Dr Tan also suggested conducting a pooling swab test as a cheaper and quicker method to test more people for the coronavirus, particularly in airports.

“To save tests and costs, we could try pooling swabs. The pool RT-PCR testing involves combining the swabs of up to five persons and testing as one. If the test is negative, all five are presumed negative. If the test is positive, all five in that lot will have to be recalled for individual testing for the positive case.

“For example, at the airport, instead of randomly testing one person, we can collect swabs from five persons and pool them. With the same number of tests and personnel, we can test five times more people at the same time. Perhaps at this time, Sarawak should try this at its entry points to maximise the sampling of incoming travellers, without greatly increasing costs for tests,” Dr Tan added.

A crowd of people waiting for mandatory Covid-19 testing at the Kuala Lumpur International Airport on September 27, 2020, after arriving from Sabah. Picture from Twitter @f4izalhassan.

Arrivals from Sabah yesterday complained of waiting three to four hours to get tested at Kuala Lumpur airports, with one traveller telling CodeBlue that the massive queue at Kuala Lumpur International Airport (KLIA) yesterday afternoon did not practice social distancing and that everyone, including elderly people, were forced to stand for hours.

A person tweeted that passengers who arrived at the klia2 airport at 1pm yesterday only completed their Covid-19 test eight hours later at 9pm, as she posted a video showing crowds of people in the airport. Another person tweeted a picture of people sitting in close quarters at KLIA, similarly saying that the testing process took five to eight hours. MOH said it has added staff at KLIA and klia2 to test arrivals from Sabah.

The pooled testing method has been approved in the United States to broaden testing to many people when the country faced a surge in cases in June. It is to be noted that Wuhan, China, where Covid-19 was first reported, tested more than six million people in just 19 days by using the pooled testing approach.
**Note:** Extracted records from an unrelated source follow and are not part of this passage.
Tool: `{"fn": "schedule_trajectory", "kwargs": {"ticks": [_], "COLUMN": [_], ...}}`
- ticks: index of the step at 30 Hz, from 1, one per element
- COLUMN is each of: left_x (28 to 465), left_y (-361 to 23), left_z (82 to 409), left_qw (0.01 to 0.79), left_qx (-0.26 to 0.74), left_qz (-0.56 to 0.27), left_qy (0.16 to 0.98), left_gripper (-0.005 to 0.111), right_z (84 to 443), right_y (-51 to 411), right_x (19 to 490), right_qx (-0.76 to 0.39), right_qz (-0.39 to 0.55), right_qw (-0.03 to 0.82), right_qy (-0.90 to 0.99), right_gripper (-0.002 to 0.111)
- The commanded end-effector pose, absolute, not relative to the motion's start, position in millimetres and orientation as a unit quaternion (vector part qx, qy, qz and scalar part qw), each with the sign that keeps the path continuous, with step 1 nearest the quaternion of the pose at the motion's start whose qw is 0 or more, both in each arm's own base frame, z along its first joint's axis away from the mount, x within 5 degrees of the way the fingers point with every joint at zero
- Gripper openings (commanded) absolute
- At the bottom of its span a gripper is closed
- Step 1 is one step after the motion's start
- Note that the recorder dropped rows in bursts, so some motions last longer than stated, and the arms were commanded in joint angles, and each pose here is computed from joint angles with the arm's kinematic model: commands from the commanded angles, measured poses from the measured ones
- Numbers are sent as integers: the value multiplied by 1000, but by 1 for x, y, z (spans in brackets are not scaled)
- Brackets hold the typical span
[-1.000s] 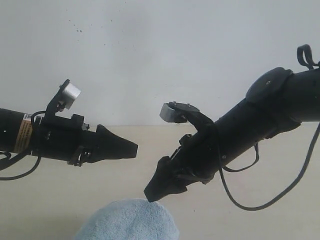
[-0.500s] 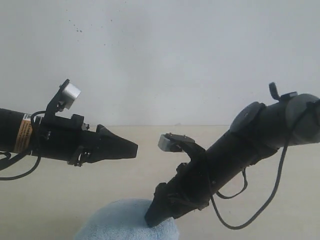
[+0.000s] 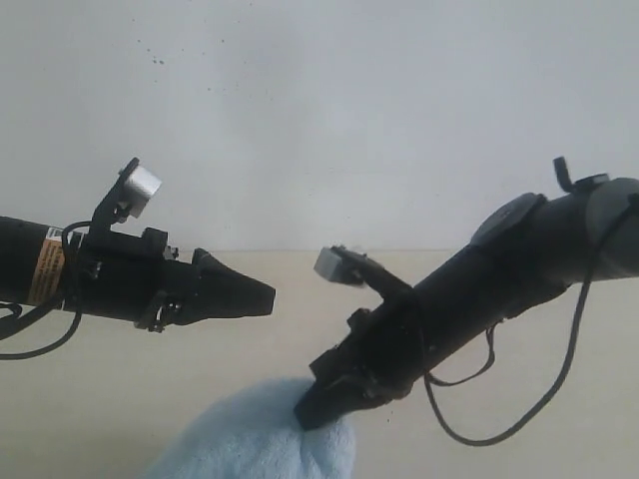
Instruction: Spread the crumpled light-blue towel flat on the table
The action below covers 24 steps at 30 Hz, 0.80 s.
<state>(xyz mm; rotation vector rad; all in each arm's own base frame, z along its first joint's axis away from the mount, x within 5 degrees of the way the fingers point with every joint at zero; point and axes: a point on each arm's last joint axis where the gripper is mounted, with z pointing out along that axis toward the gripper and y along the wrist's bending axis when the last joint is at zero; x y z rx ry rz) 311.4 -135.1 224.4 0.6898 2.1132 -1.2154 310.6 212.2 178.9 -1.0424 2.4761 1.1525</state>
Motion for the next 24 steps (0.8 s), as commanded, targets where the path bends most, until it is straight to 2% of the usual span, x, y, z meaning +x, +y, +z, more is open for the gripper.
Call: {"fn": "schedule_trajectory", "kwargs": {"ticks": [1, 7, 11, 15, 20, 22, 24], "left_x": [313, 313, 314, 314, 314, 314, 314], "left_y": [-134, -134, -134, -134, -134, -134, -134], "left_z": [228, 229, 229, 230, 229, 229, 229], "left_qw": [300, 301, 302, 303, 302, 302, 302], "left_qx": [239, 235, 234, 232, 235, 235, 235], "left_qz": [-463, -465, -466, -467, -466, -466, -466], "left_qy": [799, 798, 798, 798, 798, 798, 798], "left_gripper": [64, 64, 64, 64, 64, 64, 64], "right_z": [216, 250, 271, 271, 250, 241, 230], "right_y": [180, 124, 111, 133, 184, 202, 217], "right_x": [322, 331, 330, 323, 308, 302, 296], "right_qx": [-350, -349, -294, -310, -368, -388, -405], "right_qz": [365, 246, 237, 259, 275, 278, 281], "right_qw": [182, 250, 287, 276, 238, 224, 205], "right_qy": [843, 869, 880, 872, 856, 850, 846], "right_gripper": [0, 0, 0, 0, 2, 7, 16]}}
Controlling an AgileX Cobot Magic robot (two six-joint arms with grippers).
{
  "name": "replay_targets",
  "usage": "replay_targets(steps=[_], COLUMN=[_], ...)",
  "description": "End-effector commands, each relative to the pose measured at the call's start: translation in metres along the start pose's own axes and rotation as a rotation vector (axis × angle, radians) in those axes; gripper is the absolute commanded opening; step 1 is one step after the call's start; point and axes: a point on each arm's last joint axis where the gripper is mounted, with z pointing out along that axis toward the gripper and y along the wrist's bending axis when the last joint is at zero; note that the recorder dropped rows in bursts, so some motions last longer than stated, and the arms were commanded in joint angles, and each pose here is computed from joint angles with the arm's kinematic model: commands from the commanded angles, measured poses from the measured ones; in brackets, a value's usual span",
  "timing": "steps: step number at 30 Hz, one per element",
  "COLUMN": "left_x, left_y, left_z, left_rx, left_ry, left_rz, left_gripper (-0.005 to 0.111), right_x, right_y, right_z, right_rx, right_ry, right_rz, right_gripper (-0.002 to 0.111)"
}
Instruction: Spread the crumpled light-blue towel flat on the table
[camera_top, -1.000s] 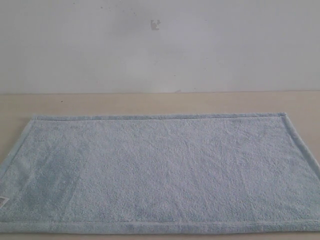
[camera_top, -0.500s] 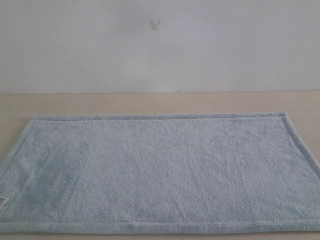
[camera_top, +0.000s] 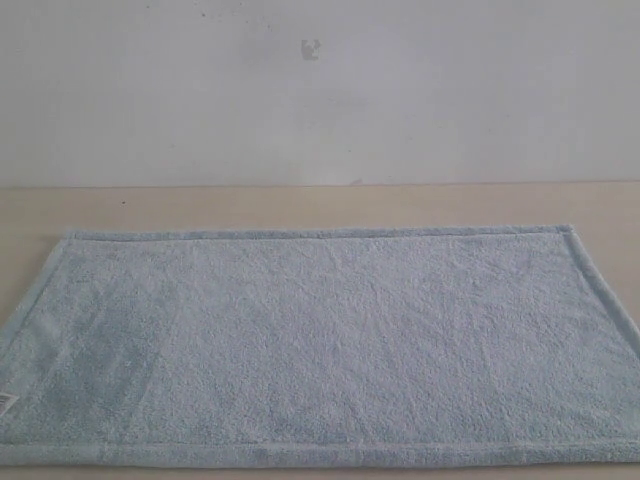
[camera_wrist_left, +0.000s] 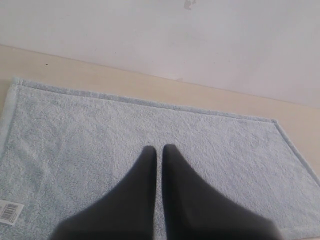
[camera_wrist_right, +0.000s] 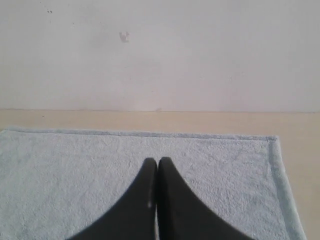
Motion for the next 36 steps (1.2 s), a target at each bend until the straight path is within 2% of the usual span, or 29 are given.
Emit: replay_targets(steps=[1,6,14,36], left_x=[-0.002,-0.002,-0.002,-0.002], left_y=[-0.001,-0.001,-0.001,-0.001], left_z=[-0.002,-0.002,-0.002,-0.002], left_rx=[0.004,0.004,0.004,0.003], left_ry=[-0.014,-0.014,-0.014,-0.014], left_rz=[-0.008,-0.008,-0.008,-0.008], left_gripper=[0.004,0.004,0.004,0.004], right_x=[0.014,0.031,0.038,0.038], right_y=[-0.004,-0.007,-0.007,-0.007], right_z=[0.004,0.008,0.008,0.008], right_rx=[0.017,0.03,0.027,0.027], right_ry=[0.007,0.03,0.097,0.101], right_rz=[-0.038,-0.056,-0.056,-0.054], right_gripper=[0.0,0.0,0.0,0.0])
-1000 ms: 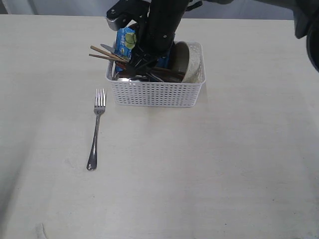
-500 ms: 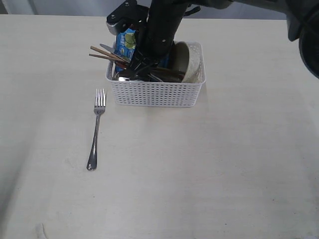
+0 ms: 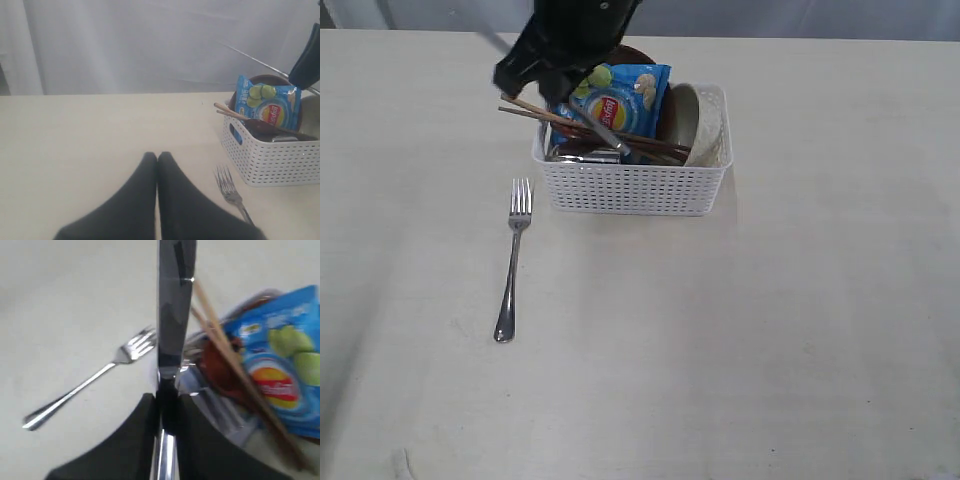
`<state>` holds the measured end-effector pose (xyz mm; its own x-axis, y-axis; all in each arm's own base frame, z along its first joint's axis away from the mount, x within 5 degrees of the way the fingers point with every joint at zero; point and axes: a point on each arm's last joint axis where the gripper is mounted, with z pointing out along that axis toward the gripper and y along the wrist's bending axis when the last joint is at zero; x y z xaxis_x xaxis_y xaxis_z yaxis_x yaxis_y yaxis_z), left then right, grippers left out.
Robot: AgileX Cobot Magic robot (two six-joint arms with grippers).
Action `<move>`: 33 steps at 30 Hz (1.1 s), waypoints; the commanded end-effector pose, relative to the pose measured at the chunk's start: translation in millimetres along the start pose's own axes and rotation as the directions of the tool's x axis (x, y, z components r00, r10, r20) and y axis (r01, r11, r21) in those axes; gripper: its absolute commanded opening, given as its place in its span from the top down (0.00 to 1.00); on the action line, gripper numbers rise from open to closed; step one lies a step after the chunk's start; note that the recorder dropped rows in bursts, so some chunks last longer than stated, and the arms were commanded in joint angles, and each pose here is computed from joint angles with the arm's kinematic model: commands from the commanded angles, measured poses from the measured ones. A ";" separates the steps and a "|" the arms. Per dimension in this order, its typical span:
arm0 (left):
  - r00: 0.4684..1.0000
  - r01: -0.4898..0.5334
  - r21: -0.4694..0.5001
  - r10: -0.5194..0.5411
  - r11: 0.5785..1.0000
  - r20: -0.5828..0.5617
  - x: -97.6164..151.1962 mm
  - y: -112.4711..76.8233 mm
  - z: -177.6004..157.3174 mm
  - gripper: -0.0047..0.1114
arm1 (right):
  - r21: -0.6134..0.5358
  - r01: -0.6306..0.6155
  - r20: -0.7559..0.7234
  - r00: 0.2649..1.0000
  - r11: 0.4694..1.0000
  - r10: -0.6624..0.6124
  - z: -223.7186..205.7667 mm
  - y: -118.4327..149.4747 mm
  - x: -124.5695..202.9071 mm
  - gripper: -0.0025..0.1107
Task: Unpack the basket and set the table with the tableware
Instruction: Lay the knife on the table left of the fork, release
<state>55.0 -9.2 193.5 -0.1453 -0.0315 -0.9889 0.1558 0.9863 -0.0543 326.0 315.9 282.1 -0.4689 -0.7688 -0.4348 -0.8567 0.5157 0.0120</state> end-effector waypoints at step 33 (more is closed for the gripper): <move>1.000 0.003 0.002 -0.003 1.000 0.013 -0.4 -0.1 -0.1 0.96 | 0.168 -0.811 -0.037 0.563 0.560 0.826 152.1 124.5 10.3 0.98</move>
<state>55.0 -9.2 193.5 -0.1453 -0.0315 -0.9889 0.1558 0.9863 -0.0543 245.6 428.4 138.5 -0.9838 -0.0020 -0.1791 -0.0387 0.9787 0.2014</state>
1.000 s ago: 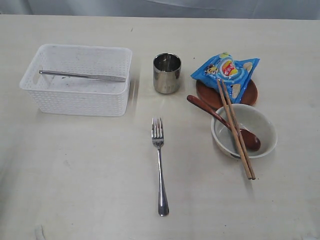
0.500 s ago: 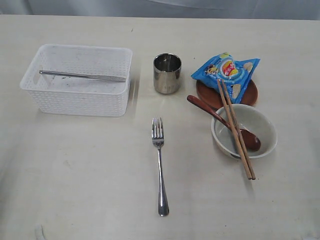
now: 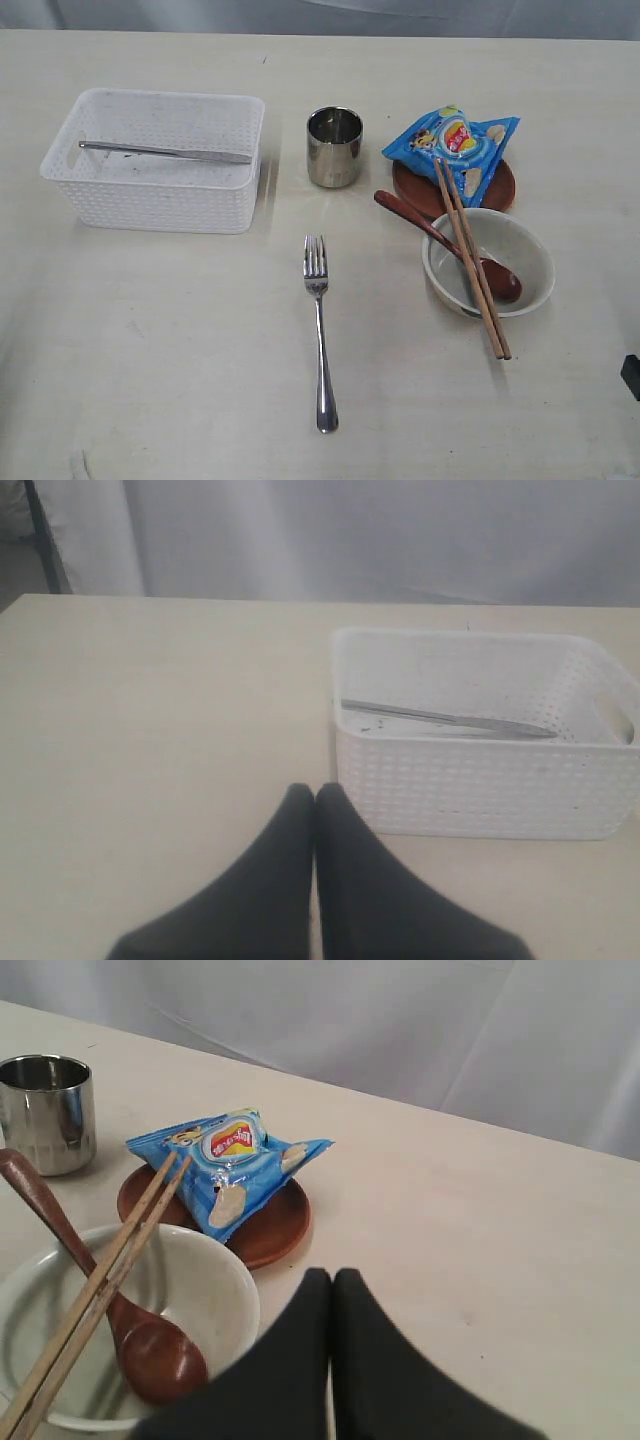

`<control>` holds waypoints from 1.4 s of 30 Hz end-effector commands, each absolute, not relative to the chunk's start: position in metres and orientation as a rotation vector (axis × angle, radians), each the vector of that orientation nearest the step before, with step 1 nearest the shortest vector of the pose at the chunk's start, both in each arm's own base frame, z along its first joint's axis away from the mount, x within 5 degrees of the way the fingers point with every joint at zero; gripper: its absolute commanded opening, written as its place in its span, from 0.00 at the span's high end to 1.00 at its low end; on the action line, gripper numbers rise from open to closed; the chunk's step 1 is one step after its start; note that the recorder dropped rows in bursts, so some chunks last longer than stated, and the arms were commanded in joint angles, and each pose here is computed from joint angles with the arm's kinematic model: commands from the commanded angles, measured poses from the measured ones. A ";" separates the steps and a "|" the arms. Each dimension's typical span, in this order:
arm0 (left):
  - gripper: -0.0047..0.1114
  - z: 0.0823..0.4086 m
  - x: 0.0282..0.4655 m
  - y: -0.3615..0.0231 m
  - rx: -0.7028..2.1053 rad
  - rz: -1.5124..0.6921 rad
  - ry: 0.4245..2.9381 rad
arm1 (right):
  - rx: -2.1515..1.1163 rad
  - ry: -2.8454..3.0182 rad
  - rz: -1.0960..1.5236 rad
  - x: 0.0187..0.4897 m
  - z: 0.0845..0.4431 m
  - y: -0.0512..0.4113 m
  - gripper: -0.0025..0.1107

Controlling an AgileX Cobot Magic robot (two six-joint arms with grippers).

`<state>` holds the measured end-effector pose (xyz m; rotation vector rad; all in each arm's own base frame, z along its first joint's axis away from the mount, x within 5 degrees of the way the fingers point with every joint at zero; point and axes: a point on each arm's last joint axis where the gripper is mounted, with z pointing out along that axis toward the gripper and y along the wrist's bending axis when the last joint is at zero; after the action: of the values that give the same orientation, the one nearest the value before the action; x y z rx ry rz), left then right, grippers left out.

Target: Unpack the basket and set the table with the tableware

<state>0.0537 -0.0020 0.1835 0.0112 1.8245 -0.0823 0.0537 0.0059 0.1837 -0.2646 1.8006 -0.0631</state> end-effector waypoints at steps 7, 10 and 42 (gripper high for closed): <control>0.96 0.182 0.054 -0.002 0.008 -0.079 1.825 | -0.248 1.797 -0.056 0.053 0.183 0.006 0.98; 0.96 0.182 0.054 -0.002 0.008 -0.079 1.825 | -0.248 1.798 -0.056 0.053 0.183 0.006 0.98; 0.96 0.209 0.056 -0.005 -0.012 -0.159 1.526 | -0.234 1.800 -0.045 0.053 0.183 0.006 0.98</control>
<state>0.0566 -0.0007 0.2031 0.2310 1.5909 0.1481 0.0537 0.0059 0.1837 -0.2484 1.8028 -0.0504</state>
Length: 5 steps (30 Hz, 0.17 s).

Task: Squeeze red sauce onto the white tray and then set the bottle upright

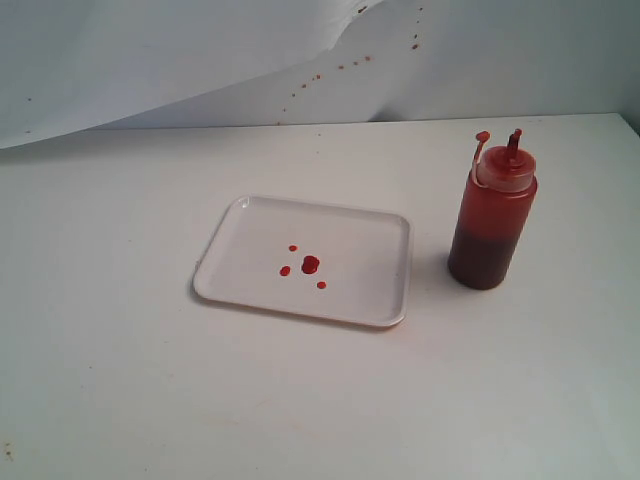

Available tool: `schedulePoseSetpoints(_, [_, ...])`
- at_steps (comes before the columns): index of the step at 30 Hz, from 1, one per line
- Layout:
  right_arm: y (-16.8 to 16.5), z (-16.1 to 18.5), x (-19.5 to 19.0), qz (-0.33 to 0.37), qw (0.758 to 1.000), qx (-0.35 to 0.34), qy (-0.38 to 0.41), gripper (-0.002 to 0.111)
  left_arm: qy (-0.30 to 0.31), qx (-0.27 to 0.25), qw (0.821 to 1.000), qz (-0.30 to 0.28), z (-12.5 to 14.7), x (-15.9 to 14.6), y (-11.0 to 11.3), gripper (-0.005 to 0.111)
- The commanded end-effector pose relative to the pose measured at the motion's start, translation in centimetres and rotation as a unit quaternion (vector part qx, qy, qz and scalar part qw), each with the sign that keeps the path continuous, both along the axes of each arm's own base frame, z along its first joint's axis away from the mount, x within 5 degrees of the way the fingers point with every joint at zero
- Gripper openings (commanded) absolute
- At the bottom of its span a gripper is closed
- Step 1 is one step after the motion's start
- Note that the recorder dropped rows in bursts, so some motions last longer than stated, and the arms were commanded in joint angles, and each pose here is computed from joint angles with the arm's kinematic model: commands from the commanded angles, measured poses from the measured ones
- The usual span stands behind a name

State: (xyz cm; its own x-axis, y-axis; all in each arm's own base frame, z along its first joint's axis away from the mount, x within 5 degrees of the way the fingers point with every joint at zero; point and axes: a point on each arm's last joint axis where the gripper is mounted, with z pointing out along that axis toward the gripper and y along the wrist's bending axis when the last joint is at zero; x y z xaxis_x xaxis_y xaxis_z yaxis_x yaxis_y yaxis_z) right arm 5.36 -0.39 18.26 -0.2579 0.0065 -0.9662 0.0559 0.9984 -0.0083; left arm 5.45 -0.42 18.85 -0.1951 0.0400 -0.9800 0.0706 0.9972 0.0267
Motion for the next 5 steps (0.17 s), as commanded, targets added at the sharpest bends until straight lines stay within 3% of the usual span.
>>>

“Rapid antigen tests can be used in the communities where large clusters are found to quickly identify the positives for immediate isolation. Because of the high level of false negatives, there still has to be strict quarantine of this group, with a repeat test perhaps five to eight days after the index cases, preferably with RT-PCR, perhaps pooled to save cost,” Dr Tan said.

Alpha Specialist Centre consultant obstetrician & gynaecologist Dr Milton Lum asks a question at the Malaysian Healthcare Conference 2019 in Kuala Lumpur on March 7, 2019. Picture from fb.com/ksinsti.

At the same time, former Malaysian Medical Association (MMA) president Dr Milton Lum highlighted the differences in the testing approaches in Peninsular Malaysia and Sarawak.

“International arrivals at the peninsula have one specimen collected, whereas it is three to four in Sarawak,” he said.

Bandar Kuching MP Dr Kelvin Yii and another person who travelled from Sabah told CodeBlue that two samples, nasal and throat swabs, were taken from them during testing at the Kuching and Kuala Lumpur airports respectively yesterday.

“The prevalence of the virus in the Peninsula, Sarawak and Sabah has not been published by the Health Ministry. If there are significant differences in the prevalence, consideration has to be given to test all arrivals from higher prevalence areas,” Dr Lum told CodeBlue.

Dr Lum also emphasised that MOH should disclose the findings of its surveillance studies, saying: “Such studies should be random and include private clinics and hospitals.”